But then I wondered if she’d moved too, since two dogs were bounding around in the yard. Christine had cats, not dogs. An energetic black one was barking furiously, but not exactly menacingly, at me. An older woman opened the front door to call to the dog to be quiet, I called out “Betty?” and she responded affirmatively.

Excellent, I had the right house, it was her Mom visiting from PG.

It’s been a couple of years since I’ve seen Chris, and her father passed away a few months ago. I’d been wanting to stop by and offer my sympathies, and just say hello. I have a few very long-time friends that are even worse communicators than I am, so I make it a priority to hunt them down when more than a year or two pass, just to see how they are doing and touch base. And I am always glad when I do. What I like about them most is that none of us ever gets offended when a span of time passes, it’s just life, a busy life, and we always just pick up where we left off.
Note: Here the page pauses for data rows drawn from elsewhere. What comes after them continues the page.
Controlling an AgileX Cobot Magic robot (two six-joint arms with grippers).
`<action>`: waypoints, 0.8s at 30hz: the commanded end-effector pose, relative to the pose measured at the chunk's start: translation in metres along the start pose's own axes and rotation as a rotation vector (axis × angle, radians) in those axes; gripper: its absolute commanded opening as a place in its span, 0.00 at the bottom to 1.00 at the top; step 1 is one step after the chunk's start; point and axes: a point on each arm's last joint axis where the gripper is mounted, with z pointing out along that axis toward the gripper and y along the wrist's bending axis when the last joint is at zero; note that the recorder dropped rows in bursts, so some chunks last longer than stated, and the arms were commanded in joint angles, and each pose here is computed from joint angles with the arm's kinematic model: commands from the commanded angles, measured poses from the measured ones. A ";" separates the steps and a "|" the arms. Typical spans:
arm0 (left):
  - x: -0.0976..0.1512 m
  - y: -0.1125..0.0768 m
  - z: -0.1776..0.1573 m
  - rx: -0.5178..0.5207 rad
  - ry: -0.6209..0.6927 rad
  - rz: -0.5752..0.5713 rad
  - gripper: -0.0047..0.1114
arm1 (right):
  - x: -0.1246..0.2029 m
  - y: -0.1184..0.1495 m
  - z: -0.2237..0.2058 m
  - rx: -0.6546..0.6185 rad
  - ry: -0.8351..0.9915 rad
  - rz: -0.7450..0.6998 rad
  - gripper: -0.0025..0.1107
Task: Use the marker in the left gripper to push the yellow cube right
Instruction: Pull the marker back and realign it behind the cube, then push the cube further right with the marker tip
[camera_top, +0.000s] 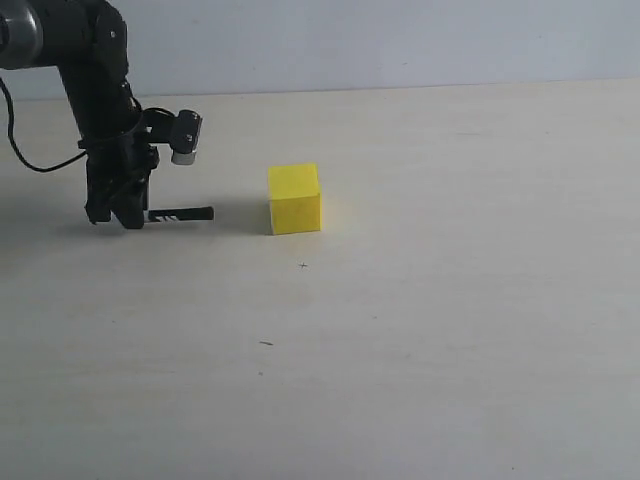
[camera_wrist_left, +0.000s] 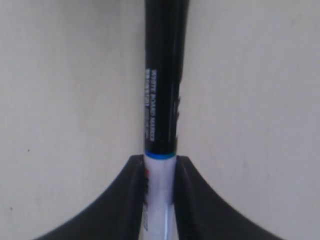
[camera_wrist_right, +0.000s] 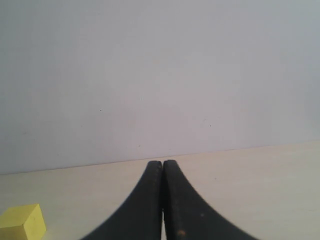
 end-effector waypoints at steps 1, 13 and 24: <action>-0.005 -0.002 0.002 -0.010 -0.011 0.029 0.04 | 0.001 0.000 0.000 0.003 -0.009 -0.011 0.02; -0.037 0.000 -0.014 -0.086 -0.012 0.004 0.04 | 0.001 0.000 0.000 0.003 -0.009 -0.014 0.02; -0.097 -0.012 -0.032 -0.163 -0.056 0.097 0.04 | 0.001 0.000 0.000 0.003 -0.009 -0.009 0.02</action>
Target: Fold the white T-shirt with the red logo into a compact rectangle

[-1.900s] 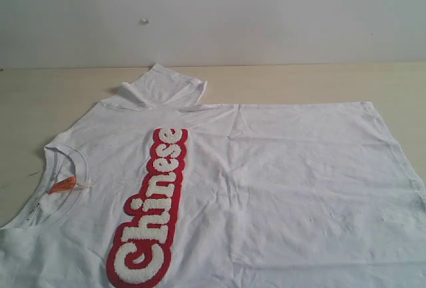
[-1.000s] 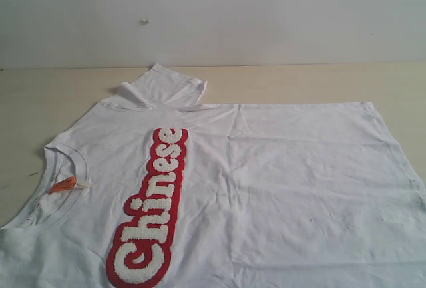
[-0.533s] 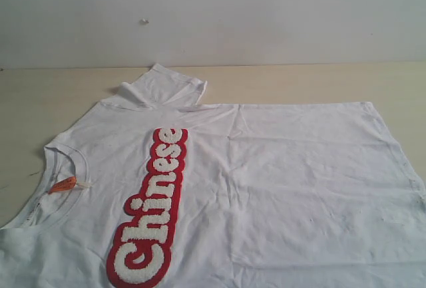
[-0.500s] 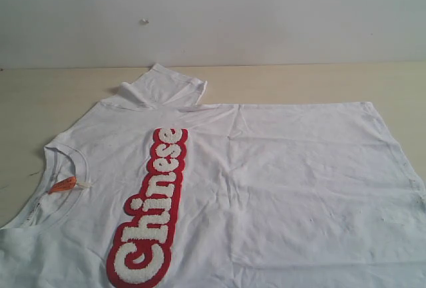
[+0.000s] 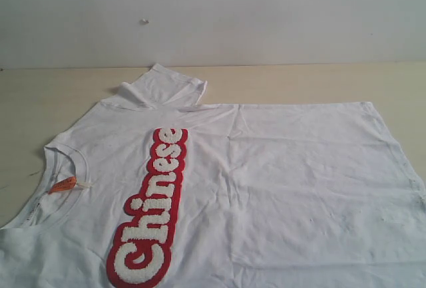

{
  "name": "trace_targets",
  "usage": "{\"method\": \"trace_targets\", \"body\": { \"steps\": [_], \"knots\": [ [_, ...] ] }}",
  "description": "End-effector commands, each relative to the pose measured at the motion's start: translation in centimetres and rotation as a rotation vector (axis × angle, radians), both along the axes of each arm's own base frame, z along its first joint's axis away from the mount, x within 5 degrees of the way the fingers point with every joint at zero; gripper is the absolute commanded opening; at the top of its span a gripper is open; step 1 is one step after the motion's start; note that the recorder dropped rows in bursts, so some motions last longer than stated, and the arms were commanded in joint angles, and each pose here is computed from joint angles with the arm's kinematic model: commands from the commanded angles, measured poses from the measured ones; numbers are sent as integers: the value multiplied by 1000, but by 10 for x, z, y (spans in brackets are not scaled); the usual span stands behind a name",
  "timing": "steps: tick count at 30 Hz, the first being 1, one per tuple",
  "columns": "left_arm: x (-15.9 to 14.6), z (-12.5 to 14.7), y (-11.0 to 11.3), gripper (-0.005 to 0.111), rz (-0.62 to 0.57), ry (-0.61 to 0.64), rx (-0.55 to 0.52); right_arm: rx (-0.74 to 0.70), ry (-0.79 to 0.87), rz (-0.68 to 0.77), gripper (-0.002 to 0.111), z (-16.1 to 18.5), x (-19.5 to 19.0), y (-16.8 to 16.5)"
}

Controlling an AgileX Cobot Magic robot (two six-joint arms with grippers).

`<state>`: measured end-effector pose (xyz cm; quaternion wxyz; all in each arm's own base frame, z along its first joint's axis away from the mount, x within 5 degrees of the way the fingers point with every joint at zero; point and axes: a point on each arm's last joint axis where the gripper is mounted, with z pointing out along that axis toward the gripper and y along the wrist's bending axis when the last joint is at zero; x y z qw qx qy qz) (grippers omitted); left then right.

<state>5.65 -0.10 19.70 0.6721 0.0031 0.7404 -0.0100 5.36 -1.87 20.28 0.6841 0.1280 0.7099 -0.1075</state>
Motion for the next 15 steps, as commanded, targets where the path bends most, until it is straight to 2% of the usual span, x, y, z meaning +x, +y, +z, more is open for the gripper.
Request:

We visited for a couple of hours and then it was time for me to head for the ferry and get myself back to the Mainland again. Another thing I love about the motorcycle is that it offers more time since it’s virtually guaranteed that I will get on the ferry, even if there is a sailing wait for cars, and I don’t have to be there early. Sometimes I have barely waited for 5 minutes before riding straight on the vessel. Once I didn’t even turn the engine off. That’s how I like to catch a sailing.

And as I pulled out onto Hammond Bay Road I ended up behind two scooters, big ones, probably 250ccs or so, riders geared up well. As I tailed them around a corner I saw a rider coming the opposite way on a big black cruiser, in full black leathers, and he did the coolest thing, he gave the scooters the wave.
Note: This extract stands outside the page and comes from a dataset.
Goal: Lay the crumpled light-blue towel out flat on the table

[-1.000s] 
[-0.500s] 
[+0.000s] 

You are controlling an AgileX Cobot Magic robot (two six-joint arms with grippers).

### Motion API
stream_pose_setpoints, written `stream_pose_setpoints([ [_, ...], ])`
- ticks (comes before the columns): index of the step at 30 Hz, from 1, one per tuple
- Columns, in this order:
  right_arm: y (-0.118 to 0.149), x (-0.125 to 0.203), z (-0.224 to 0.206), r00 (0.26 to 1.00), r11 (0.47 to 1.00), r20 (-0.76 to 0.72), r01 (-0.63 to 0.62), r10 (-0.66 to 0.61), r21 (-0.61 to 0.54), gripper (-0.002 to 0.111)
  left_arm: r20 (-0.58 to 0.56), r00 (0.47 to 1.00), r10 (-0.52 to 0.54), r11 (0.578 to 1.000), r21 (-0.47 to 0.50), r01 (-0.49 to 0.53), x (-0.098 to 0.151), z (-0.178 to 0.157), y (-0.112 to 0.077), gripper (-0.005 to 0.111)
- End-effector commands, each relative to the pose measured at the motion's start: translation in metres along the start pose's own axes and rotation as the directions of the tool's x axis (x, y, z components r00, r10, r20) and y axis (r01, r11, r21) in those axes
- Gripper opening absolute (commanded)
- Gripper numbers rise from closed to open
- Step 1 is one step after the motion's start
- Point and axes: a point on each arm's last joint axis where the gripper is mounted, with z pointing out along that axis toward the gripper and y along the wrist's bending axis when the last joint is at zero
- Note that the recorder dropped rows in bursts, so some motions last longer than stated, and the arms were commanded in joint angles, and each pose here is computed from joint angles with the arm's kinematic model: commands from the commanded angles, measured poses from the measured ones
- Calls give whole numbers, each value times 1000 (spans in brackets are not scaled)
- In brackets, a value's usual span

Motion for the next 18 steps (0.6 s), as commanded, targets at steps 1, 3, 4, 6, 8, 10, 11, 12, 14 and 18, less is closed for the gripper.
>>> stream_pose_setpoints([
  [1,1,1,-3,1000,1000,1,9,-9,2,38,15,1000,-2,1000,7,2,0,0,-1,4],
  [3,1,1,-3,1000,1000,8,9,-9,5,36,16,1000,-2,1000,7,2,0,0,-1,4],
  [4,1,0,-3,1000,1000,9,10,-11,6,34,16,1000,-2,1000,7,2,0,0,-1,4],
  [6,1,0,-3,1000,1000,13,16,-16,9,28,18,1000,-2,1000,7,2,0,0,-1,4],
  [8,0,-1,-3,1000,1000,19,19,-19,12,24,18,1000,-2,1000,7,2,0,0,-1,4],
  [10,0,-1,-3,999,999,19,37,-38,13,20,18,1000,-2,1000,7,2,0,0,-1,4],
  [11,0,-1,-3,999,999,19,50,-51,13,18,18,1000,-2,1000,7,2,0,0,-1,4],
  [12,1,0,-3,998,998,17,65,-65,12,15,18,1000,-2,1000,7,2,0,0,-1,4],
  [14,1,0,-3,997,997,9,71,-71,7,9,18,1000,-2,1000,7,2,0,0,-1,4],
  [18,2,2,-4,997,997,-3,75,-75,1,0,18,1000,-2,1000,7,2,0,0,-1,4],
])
All I thought was “Dude, you ROCK!”

So it was a great commute, a fabulous day at the office, and wonderful to catch up with some friends.
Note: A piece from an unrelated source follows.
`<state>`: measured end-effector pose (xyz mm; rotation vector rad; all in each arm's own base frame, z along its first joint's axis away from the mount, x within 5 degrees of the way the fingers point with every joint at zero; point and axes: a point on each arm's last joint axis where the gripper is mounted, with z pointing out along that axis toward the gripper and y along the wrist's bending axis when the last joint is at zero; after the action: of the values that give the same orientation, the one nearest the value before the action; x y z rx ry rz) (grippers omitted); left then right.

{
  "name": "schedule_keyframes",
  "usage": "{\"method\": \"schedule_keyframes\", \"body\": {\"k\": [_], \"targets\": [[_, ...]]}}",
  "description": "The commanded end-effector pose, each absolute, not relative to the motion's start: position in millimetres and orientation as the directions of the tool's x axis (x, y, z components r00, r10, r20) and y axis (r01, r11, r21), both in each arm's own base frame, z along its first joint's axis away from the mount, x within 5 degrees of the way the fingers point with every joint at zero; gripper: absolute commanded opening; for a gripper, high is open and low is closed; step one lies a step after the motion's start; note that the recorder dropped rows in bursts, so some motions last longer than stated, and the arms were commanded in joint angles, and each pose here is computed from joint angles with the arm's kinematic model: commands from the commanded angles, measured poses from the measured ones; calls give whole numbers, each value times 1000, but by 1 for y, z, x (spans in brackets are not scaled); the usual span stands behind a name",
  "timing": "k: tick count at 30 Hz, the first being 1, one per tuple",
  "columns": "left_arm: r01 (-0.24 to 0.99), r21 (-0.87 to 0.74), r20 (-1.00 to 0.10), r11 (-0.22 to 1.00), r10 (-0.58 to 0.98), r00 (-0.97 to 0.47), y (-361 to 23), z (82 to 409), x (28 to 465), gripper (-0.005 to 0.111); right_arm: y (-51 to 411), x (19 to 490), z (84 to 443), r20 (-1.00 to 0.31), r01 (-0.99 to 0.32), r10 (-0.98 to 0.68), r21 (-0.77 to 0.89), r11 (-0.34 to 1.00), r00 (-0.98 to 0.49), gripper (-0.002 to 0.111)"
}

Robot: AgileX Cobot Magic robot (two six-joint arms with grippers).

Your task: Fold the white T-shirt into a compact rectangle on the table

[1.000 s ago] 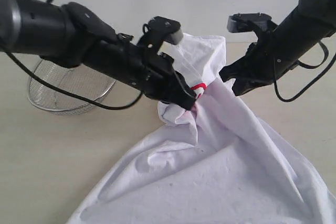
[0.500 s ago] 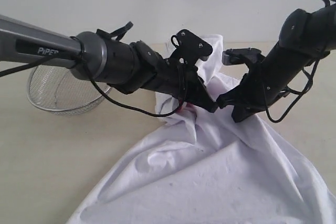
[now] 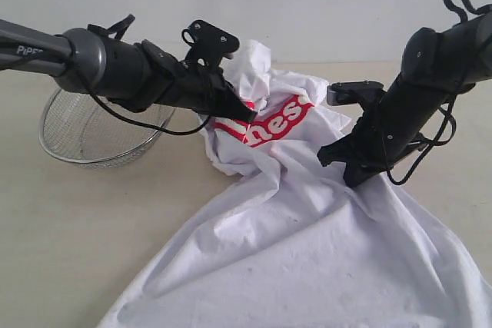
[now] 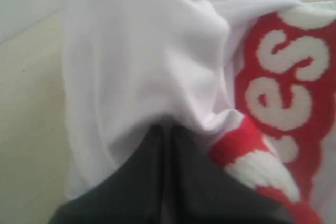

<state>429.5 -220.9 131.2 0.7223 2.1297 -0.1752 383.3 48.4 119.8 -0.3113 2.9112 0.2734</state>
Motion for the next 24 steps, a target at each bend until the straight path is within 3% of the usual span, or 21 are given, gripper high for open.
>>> {"method": "schedule_keyframes", "body": {"k": [1,7,11,16,19,24], "targets": [[518,109,-763,848,406,-504,-200,127,437,5,38,383,116,-186,-223,-208,60,973,-960,0],[522,96,-762,848,400,-510,-193,129,440,5,38,382,121,-200,-235,-219,59,970,-955,0],[605,68,-766,793,430,-478,-209,141,438,5,48,388,162,-389,-246,-179,130,960,-904,0],[609,7,-771,793,392,-502,-220,145,435,5,46,404,212,-600,-253,-172,53,966,-781,0],[641,-21,-759,767,405,-510,-226,143,429,5,46,424,219,-630,-266,-189,28,964,-753,0],[641,-34,-763,767,394,-512,-229,149,427,5,52,457,202,-564,-273,-184,78,959,-805,0]]}}
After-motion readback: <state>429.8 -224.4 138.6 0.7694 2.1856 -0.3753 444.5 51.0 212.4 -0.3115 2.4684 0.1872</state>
On the ferry ride back there were about a dozen motorcycles ahead of me, all cruisers, and two behind. Half of the ones ahead had Oregon plates and when I mentioned that I’d just been riding in their neighbourhood the previous week, it turned out that they were riding pretty much the reverse of the trip Kirk and I had just come off of. Nice.

It always seems that when I exit the ferry there is one sport bike rider who takes off like a bullet and disappears into the distance, leaving all the ferry traffic far behind. The trick to getting ahead of most of it is to pull towards the right lanes rather than the left. You’d think the left lanes would lead you to the faster route, but because of some merges up the hill, they don’t. Unless you’ve taken the ferry a fair bit, it’s easy to forget, or just not know. So ass the line of bikes rolled down the ramp, single file, towards the light, I alone shifted to the right hand lane. When the light went green I was out of the gate and ahead of the pack. After a few corners I looked back and there was no one behind me. No one!

Oops, I was “that rider” this day. But honestly, I wasn’t going that fast, I didn’t clear 110kph at any point in time! Maybe everyone else was in holiday-slo-mode. I choose to think so anyway.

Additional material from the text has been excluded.